Hi,
======= 2008-01-25 16:01:54 =======
>On Fri, Jan 25, 2008 at 03:16:36PM +0800, lxh wrote:
>> Hello,
>> we have dozens of file servers with a 1.5TB/2.5 TB large xfs file system
>> volume running on a RAID6 SATA array. Each volume contains about
>> 10,000,000 files. The Operating system is debian GNU/Linux 2.6.18-5-amd64
>> #1 SMP. we got a kernel oops frequently last year.
>>
>> here is the oops :
>> Filesystem "cciss/c0d1": XFS internal error xfs_trans_cancel at line 1138
>> of file fs/xfs/xfs_trans.c. Caller 0xffffffff881df006
>> Call Trace:
>> [<ffffffff881fed18>] :xfs:xfs_trans_cancel+0x5b/0xfe
>> [<ffffffff88207006>] :xfs:xfs_create+0x58b/0x5dd
>> [<ffffffff8820f496>] :xfs:xfs_vn_mknod+0x1bd/0x3c8
>
>Are you running out of space in the filesystem?

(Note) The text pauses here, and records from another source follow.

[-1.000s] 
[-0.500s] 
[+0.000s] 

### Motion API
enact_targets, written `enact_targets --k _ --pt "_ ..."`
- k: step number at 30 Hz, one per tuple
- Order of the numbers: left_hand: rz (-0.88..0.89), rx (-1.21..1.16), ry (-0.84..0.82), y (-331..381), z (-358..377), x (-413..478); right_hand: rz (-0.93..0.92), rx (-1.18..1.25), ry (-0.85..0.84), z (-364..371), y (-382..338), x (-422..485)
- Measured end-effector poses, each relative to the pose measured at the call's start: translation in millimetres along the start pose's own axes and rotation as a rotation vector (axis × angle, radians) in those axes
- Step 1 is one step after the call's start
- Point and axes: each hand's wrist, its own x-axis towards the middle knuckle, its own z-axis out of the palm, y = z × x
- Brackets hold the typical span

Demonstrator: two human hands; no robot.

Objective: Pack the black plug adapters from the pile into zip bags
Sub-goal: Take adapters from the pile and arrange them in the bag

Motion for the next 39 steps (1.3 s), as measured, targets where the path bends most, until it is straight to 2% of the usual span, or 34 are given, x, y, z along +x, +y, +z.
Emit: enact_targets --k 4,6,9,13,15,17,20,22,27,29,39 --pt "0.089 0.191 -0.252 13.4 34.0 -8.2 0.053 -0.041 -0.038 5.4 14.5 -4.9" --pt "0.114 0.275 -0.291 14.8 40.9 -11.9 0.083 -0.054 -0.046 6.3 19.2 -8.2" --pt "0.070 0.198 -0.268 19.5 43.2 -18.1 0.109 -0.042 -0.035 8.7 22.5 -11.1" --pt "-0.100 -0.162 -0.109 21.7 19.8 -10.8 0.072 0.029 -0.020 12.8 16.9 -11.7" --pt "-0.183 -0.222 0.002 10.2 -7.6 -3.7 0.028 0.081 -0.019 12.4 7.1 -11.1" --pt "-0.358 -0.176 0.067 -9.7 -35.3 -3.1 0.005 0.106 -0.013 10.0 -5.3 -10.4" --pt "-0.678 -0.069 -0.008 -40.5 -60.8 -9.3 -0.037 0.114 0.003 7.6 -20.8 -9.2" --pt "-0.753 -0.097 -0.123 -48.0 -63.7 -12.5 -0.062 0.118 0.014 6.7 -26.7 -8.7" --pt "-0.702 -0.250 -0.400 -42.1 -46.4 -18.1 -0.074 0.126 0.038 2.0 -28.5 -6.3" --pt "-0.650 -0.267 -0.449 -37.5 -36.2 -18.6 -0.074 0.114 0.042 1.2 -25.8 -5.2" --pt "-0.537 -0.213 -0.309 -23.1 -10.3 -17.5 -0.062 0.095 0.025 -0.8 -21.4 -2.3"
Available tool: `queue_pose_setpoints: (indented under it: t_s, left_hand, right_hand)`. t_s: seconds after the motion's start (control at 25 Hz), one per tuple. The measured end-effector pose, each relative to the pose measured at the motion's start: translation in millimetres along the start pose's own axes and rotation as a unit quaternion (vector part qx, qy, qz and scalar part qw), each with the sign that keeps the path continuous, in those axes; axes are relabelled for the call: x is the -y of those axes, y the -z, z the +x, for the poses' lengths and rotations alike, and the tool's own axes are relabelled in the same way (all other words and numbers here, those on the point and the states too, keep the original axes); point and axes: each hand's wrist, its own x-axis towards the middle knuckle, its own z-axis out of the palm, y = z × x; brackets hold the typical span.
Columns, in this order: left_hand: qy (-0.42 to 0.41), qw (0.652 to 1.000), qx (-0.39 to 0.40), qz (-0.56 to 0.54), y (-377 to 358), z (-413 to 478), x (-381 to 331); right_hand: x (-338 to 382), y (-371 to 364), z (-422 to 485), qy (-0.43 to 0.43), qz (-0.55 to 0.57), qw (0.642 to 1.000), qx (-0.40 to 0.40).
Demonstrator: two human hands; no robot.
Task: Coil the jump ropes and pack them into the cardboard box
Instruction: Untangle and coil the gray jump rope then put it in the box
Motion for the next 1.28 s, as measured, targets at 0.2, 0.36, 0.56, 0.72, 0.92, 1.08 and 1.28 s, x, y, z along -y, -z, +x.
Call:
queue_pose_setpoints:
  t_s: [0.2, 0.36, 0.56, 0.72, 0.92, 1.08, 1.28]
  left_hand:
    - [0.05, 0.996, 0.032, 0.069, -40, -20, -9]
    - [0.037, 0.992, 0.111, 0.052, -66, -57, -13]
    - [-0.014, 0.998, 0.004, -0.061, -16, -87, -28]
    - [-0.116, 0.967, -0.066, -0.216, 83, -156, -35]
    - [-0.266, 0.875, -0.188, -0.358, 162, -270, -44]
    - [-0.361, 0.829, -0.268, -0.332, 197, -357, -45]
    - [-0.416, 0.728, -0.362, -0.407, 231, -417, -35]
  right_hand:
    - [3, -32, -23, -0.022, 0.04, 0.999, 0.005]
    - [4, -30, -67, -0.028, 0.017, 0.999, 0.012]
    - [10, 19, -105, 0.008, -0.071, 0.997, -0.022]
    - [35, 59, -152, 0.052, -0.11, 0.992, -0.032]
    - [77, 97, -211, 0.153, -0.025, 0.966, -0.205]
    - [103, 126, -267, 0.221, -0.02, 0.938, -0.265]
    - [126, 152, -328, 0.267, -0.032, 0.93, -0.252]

we did not run out of space. there is enough space for writing.
>
>The only vectors I've seen that can cause this are I/O errors
>or ENOSPC during file create after we've already checked that
>this cannot happen. Are there any I/O errors in the log?
>
After we run xfs_repair, it outputs nothing special.
I guess this problem be related with big volume and a mass of small files. Some
servers are equipped with same hardware and software, but they are configured
with 1TB volume and stored big files. This problem never happen on them.
>This commit:
>
>http://git.kernel.org/?p=linux/kernel/git/torvalds/linux-2.6.git;a=commit;h=45c34141126a89da07197d5b89c04c6847f1171a
>
>which is in 2.6.23 fixed the last known cause of the ENOSPC
>issue, so upgrading the kernel or patching this fix back
>to the 2.6.18 kernel may fix the problem if it is related to
>ENOSPC.
Thank you very much for your help! I will try this patch on some machines.
>
>> Every time the error occurs, the volume can not be accessed. So we have to
>> umount this volume, run xfs_repair, and then remount it. This problem
>> causes seriously impact of our service.
>
>Anyway, next time it happens, can you please run xfs_check on the
>filesystem first and post the output? If there is no output, then
>the filesystem is fine and you don't need to run repair.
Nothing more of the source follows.